Symposium 6: Amyotrophic lateral sclerosis (ALS) and frontotemporal dementia (FTD) as a model of interaction between cognition, behaviour and motor impairment
ALS and FTD are fatal neurodegenerative conditions for which new treatments are urgently needed, but incomplete understanding of pathophysiological mechanisms remains a major barrier. However, considerable progress has been made in recent years and this was the subject of the symposium. ALS and FTD have been shown to share a common pathophysiological substrate in the majority of patients, namely TDP-43 proteinopathy, and C9orf72 mutations can result in either motor, cognitive and overlap phenotypes.
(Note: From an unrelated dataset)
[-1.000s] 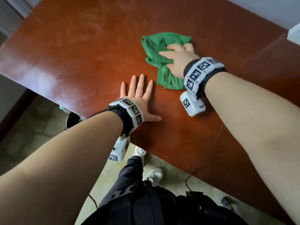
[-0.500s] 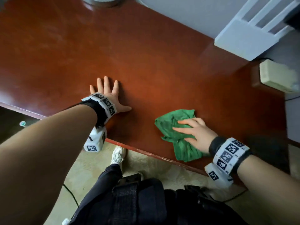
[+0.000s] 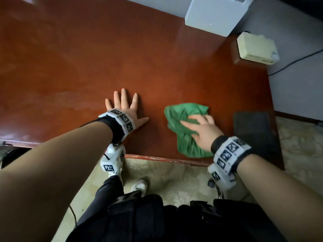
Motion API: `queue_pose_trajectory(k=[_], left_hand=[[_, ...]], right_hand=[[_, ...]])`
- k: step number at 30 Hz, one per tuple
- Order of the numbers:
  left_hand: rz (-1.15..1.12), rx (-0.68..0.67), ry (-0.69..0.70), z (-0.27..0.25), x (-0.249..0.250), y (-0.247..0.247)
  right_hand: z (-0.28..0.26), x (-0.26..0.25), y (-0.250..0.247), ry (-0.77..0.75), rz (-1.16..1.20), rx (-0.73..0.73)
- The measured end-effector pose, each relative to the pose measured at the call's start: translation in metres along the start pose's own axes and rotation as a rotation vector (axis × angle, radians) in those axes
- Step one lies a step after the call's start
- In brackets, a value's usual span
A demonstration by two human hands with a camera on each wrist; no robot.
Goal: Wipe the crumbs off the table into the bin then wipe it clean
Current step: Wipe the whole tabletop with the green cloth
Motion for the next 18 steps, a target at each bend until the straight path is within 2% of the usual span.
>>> queue_pose_trajectory(k=[3, 4, 5, 7, 8, 10, 12, 14, 18], left_hand=[[0.037, 0.003, -0.016, 0.005, 0.002, 0.001], [0.039, 0.005, -0.017, 0.007, 0.002, 0.001], [0.039, 0.007, -0.021, 0.007, 0.002, 0.001], [0.044, 0.010, -0.032, 0.009, 0.002, 0.002], [0.047, 0.009, -0.037, 0.009, 0.002, 0.002], [0.049, 0.002, -0.042, 0.011, 0.004, 0.003], [0.054, -0.014, -0.056, 0.013, 0.004, 0.002], [0.058, -0.035, -0.068, 0.015, 0.003, 0.003], [0.046, -0.033, -0.062, 0.014, 0.004, 0.003]], right_hand=[[-0.029, -0.007, 0.012, -0.196, -0.018, -0.172], [-0.025, 0.000, 0.002, -0.193, -0.012, -0.148], [-0.015, 0.013, -0.012, -0.150, 0.015, -0.058], [0.011, 0.053, -0.047, 0.068, 0.105, 0.201], [0.025, 0.072, -0.060, 0.221, 0.152, 0.266], [0.050, 0.097, -0.068, 0.509, 0.230, 0.211], [0.071, 0.100, -0.069, 0.637, 0.270, 0.126], [0.087, 0.081, -0.073, 0.567, 0.254, 0.163], [0.079, 0.004, -0.049, 0.151, 0.095, 0.195]])
Point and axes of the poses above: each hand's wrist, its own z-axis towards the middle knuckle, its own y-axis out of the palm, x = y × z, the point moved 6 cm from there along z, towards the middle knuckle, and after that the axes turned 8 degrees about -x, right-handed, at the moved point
Manuela Neumann from Tubingen described her discovery (published in Science in 2006) of mislocalised TDP-43 protein, which is normally found in the nucleus but mislocalised to the cytoplasm in disease, in an abnormal N-terminal truncated, hyperphosphorylated and ubiquitinated form. Evidence for the presence of different “strains” of TDP-43 in the cerebral cortex and spinal cord was discussed as a possible determinant of clinical phenotype, and hypotheses of the prion-like spread of TDP-43 protein were considered.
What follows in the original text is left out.